More correctly, The Baby can be more accurately be described as “misanthropic,” a terrible vision of a society gone morally bankrupt. Baby is dressed as Little Lord Fauntleroy and made to play in his grotesque crib on the front lawn, and no one notices – or cares. The Wadsworths throw a party for all the local hipsters, and their reaction is … “Yeah. So what? I’m doing my own thing in my own time, man.” Goody two-shoes Mrs. Gentry has a sinister agenda, all of it attended to and facilitated by her elderly mother (Beatrice Manley). Young and old, male or female, everyone in the film benefits from Baby being kept in his infantile state. In an especially sick touch, a babysitter hired for the evening (Erin O’Reilly), at first repulsed by Baby, does what she thinks is right – and breastfeeds him!

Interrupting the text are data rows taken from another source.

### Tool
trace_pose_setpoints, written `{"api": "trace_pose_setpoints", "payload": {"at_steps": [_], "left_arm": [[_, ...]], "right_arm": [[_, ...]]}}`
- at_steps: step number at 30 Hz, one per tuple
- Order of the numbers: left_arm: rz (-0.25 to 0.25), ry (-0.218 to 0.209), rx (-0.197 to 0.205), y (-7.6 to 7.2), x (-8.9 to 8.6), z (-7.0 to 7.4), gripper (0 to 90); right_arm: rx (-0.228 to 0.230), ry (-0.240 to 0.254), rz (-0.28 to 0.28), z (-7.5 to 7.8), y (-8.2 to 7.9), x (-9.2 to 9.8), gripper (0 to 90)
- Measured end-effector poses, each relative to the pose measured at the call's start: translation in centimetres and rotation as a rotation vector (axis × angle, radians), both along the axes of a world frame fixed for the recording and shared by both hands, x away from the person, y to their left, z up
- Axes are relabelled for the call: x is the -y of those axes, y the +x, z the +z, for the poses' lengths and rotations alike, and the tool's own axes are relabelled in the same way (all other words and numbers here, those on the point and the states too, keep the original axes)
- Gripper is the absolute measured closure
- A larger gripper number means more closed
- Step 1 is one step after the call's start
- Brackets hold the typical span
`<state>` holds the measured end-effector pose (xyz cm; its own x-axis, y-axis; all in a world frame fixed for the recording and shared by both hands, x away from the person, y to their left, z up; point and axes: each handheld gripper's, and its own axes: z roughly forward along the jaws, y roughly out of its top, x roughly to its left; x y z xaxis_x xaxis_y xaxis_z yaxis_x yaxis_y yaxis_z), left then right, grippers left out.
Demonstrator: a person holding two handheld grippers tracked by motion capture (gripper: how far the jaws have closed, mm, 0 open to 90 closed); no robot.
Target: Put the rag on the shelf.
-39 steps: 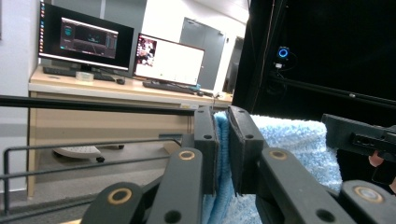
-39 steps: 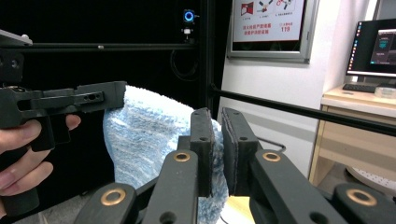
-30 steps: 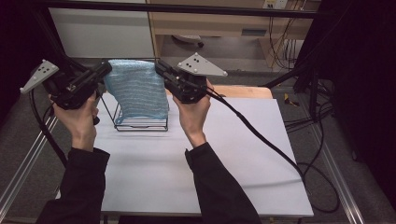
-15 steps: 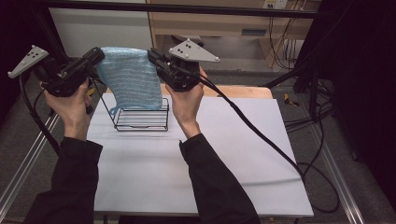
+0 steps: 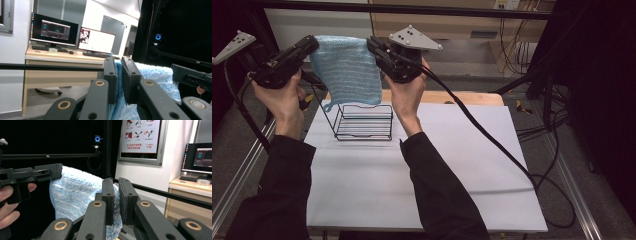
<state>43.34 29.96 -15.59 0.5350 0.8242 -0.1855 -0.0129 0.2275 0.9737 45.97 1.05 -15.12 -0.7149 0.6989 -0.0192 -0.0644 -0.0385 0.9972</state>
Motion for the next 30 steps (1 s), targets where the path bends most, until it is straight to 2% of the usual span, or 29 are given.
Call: {"api": "trace_pose_setpoints", "payload": {"at_steps": [6, 22, 30], "left_arm": [[-0.005, -0.011, -0.002, 0.7, -0.2, 0.9, 82.4], [0.02, 0.035, -0.007, 3.5, 0.1, 3.2, 82.4], [0.015, 0.039, -0.007, 5.0, 0.3, 4.0, 82.4]], "right_arm": [[-0.003, 0.021, 0.005, 0.6, 0.8, -0.1, 84.1], [-0.028, 0.079, 0.003, 1.4, 3.4, -0.2, 84.0], [-0.014, 0.083, -0.013, 1.7, 4.1, -0.2, 84.0]]}}
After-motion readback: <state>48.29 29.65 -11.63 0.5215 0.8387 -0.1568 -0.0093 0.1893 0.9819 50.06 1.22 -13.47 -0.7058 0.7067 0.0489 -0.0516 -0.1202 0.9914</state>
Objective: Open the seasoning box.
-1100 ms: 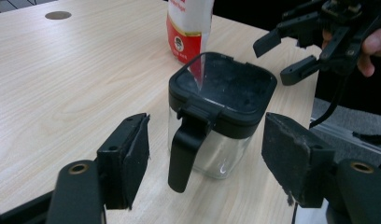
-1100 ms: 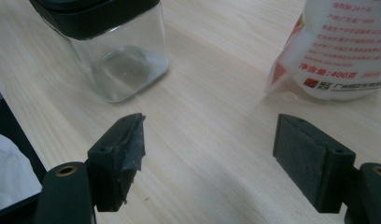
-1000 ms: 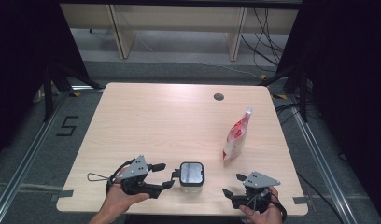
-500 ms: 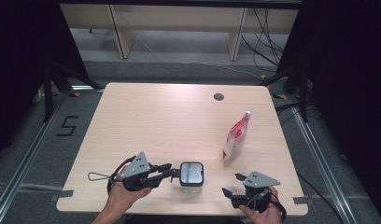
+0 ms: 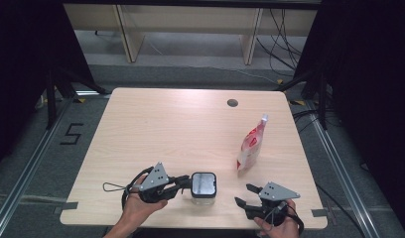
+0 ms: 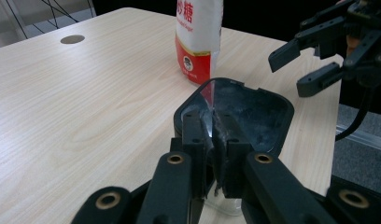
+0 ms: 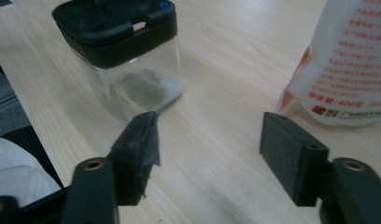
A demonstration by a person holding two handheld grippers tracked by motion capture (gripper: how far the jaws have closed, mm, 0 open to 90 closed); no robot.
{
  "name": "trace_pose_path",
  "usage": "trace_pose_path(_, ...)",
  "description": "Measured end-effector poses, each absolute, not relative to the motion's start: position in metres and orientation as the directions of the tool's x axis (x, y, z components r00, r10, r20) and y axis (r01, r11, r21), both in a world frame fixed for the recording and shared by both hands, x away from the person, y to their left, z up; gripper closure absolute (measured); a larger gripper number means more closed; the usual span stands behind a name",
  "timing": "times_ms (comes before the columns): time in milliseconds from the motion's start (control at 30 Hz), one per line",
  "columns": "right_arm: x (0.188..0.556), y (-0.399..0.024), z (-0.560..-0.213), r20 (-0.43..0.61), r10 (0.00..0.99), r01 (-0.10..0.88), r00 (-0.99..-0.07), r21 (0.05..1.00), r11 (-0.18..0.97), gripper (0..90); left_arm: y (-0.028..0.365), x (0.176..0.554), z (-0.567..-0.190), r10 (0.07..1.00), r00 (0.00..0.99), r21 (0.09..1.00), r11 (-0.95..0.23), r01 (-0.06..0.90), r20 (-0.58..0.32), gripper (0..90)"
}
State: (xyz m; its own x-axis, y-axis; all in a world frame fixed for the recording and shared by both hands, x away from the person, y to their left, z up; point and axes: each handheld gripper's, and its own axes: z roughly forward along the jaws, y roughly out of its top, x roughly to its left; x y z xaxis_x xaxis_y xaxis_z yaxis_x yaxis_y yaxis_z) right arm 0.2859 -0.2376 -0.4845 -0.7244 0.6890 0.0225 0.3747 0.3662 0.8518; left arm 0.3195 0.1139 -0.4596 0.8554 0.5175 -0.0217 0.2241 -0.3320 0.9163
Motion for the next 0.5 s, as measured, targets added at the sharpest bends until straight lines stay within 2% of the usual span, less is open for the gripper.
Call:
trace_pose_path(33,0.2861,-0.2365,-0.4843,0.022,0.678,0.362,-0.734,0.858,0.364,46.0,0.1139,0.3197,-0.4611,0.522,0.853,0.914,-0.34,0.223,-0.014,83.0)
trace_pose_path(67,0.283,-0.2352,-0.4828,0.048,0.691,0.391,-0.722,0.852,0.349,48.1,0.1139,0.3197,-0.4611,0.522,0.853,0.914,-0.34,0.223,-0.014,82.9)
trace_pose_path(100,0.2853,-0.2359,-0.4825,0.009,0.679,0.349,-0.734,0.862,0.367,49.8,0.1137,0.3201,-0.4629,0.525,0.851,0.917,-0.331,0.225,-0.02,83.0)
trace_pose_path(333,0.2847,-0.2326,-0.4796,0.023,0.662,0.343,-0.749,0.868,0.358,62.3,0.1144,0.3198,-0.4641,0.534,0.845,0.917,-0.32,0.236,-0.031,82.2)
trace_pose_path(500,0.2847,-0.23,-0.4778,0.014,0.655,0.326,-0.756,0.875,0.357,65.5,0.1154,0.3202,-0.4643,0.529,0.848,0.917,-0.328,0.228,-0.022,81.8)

With minimal gore, The Baby unabashedly tackles lots of taboo subjects: incest, child abuse, mental cruelty, sexual assault … while fellow cast members recall a game Ruth Roman on the set, in her final published interview prior to her death, the actress steadfastly refused to discuss the film.

The extras contained on the Blu-Ray have been seen on previous DVD releases of the title. “Tales from the Crib: Audio Interview with Director Ted Post” is a 20-minute audio interview with director Post. He says that he was initially turned off by the film as it was “too negative.” This is quite a statement from a man who directed Beneath the Planet of the Apes a mere two years prior in 1971, where mutated humans and intelligent gorillas blew up the world with a super atomic bomb! The late Post expresses no regrets or embarrassment over his involvement with the picture, although it’s hard to believe to have come from the same man who directed Clint Eastwood in Magnum Force (1973) the very same year!

“Baby Talk: Audio Interview with Star David Mooney” is a nearly 15-minute audio with the actor in the titular role, now leading a conventional life as a drama instructor. Mooney/Manzy recalls how he was required to shave all his body hair in order to get into the role. He has warm memories of his co-stars, who he says were all top-level professionals. The actor would do little film work afterwards, but seeing The Baby, that’s some-what understandable. The Blu-Ray also includes the film’s theatrical trailer.

Campy, creepy and thoroughly bleak, if The Baby was a high school student, it would spend indefinite amounts of time stowed away in detention on basis of its “atti-tude” alone. They sure don’t make them like this any-more, and as such, is required viewing.